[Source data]
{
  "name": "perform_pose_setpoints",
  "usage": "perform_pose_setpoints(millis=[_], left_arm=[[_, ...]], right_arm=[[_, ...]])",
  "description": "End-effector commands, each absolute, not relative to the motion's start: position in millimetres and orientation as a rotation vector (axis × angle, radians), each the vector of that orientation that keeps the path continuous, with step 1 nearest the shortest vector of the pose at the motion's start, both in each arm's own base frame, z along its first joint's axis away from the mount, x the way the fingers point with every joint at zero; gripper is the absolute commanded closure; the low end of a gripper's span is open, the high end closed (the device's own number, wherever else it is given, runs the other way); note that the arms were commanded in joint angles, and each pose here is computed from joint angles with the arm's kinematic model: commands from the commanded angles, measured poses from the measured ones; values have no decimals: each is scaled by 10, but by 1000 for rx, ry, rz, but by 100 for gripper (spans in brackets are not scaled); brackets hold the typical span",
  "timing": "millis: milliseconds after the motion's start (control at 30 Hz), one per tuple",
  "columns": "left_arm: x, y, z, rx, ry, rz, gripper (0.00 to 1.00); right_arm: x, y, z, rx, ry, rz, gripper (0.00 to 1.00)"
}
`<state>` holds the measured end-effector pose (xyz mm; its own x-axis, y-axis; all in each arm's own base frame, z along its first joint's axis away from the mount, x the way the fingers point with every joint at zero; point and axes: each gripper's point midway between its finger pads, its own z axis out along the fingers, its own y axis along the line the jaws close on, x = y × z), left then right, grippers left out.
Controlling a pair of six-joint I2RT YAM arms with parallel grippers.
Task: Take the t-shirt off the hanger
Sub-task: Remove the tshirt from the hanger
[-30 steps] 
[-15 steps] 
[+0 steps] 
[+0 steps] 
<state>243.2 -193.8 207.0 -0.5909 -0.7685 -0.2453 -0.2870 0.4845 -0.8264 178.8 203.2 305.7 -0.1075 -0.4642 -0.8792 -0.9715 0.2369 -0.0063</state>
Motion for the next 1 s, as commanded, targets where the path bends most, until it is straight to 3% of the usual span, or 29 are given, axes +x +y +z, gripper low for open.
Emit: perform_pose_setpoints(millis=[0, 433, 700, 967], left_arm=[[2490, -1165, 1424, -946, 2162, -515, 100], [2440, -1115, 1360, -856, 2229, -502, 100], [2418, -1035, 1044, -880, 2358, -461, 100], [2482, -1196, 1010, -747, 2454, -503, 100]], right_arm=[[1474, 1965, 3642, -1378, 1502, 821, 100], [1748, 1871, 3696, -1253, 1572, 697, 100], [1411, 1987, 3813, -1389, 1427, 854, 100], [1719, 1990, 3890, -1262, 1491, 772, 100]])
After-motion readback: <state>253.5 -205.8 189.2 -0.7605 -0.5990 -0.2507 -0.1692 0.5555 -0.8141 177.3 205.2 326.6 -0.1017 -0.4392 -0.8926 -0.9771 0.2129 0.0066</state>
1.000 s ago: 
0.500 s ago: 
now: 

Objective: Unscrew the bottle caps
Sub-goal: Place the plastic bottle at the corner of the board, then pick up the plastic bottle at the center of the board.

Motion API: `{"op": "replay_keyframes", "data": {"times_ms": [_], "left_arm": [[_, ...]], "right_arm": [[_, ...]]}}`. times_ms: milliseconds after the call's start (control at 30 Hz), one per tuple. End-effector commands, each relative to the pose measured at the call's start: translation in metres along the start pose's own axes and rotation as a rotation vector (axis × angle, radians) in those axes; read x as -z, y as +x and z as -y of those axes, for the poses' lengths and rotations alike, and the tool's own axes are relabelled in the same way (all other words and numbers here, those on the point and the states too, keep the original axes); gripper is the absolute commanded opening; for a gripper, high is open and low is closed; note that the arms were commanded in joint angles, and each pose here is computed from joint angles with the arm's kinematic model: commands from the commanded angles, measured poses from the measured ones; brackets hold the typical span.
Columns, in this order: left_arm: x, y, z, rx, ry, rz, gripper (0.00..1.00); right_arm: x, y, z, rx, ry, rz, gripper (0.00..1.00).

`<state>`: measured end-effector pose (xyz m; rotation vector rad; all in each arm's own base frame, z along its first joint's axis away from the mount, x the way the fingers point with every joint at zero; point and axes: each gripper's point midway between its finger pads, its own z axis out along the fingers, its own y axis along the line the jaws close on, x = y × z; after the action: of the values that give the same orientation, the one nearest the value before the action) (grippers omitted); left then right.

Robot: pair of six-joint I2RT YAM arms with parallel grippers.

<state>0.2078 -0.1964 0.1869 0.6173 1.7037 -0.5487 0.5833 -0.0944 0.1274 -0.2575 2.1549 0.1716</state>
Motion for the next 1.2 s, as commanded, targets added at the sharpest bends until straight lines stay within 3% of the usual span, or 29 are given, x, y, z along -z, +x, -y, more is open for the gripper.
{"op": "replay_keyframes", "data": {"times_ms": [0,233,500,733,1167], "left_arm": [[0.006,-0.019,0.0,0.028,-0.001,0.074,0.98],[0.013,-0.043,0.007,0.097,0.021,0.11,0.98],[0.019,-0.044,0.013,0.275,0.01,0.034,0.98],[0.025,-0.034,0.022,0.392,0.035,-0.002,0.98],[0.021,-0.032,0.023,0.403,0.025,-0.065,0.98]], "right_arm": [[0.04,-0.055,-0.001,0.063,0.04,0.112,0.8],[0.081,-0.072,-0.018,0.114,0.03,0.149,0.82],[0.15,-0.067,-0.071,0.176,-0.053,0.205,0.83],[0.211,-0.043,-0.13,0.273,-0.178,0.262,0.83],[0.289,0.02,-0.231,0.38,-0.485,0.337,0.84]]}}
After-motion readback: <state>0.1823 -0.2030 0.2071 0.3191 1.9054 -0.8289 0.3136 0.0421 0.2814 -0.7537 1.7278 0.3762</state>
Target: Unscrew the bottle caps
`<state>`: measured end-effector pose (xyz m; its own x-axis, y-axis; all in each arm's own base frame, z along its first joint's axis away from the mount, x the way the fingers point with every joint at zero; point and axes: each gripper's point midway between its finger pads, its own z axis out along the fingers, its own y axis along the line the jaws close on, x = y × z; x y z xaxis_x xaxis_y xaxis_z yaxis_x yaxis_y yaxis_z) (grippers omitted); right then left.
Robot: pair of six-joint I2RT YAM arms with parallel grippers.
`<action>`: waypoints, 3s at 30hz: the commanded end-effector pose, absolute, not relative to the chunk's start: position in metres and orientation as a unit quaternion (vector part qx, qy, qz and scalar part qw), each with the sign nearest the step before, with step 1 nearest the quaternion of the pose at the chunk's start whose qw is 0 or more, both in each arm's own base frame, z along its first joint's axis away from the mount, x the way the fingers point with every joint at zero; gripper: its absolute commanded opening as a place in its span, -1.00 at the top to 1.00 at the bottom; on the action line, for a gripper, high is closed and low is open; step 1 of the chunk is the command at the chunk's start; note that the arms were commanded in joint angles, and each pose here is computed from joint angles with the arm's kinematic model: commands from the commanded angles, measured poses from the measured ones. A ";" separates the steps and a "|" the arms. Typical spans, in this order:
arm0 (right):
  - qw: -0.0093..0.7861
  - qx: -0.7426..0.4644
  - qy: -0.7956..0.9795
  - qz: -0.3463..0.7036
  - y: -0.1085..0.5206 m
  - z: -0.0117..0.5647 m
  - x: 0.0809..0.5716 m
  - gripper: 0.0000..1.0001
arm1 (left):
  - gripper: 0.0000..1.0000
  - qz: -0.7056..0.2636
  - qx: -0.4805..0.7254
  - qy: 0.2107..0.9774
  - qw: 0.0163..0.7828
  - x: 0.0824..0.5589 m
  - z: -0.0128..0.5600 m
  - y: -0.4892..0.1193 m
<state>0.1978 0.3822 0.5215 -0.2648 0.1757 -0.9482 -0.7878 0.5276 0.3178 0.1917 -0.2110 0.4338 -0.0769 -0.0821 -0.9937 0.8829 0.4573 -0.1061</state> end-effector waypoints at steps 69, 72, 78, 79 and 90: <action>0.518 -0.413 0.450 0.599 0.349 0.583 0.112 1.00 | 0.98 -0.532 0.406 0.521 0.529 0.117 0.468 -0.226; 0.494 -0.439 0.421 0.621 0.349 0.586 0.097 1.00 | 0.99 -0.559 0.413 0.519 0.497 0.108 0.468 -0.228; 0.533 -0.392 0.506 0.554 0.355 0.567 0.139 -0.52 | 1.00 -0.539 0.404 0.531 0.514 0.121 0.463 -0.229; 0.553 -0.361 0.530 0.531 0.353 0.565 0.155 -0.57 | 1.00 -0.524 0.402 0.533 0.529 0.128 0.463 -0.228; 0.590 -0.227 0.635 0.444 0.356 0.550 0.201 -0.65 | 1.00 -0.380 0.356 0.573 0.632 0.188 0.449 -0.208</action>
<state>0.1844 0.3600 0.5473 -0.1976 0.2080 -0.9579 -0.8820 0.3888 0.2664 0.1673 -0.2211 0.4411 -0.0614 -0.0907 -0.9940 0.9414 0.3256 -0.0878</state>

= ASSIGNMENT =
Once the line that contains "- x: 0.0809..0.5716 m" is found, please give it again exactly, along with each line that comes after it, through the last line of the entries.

= EXERCISE SOLUTION =
  - x: 0.0809..0.5716 m
  - gripper: 0.0000..1.0001
arm1 (left):
  - gripper: 0.0000..1.0000
  - qz: -0.7056..0.2636
  - qx: -0.4805..0.7254
  - qy: 0.2107..0.9774
  - qw: 0.0163..0.7828
  - x: 0.0824..0.5589 m
  - z: -0.0128..0.5600 m
  - y: -0.4892..0.1193 m
<state>0.1978 0.3822 0.5215 -0.2648 0.1757 -0.9482 -0.7878 0.5276 0.3178 0.1917 -0.2110 0.4338 -0.0769 -0.0821 -0.9937 0.8829 0.4573 -0.1061</state> end-effector waypoints at steps 69, 72, 78, 79 and 90: <action>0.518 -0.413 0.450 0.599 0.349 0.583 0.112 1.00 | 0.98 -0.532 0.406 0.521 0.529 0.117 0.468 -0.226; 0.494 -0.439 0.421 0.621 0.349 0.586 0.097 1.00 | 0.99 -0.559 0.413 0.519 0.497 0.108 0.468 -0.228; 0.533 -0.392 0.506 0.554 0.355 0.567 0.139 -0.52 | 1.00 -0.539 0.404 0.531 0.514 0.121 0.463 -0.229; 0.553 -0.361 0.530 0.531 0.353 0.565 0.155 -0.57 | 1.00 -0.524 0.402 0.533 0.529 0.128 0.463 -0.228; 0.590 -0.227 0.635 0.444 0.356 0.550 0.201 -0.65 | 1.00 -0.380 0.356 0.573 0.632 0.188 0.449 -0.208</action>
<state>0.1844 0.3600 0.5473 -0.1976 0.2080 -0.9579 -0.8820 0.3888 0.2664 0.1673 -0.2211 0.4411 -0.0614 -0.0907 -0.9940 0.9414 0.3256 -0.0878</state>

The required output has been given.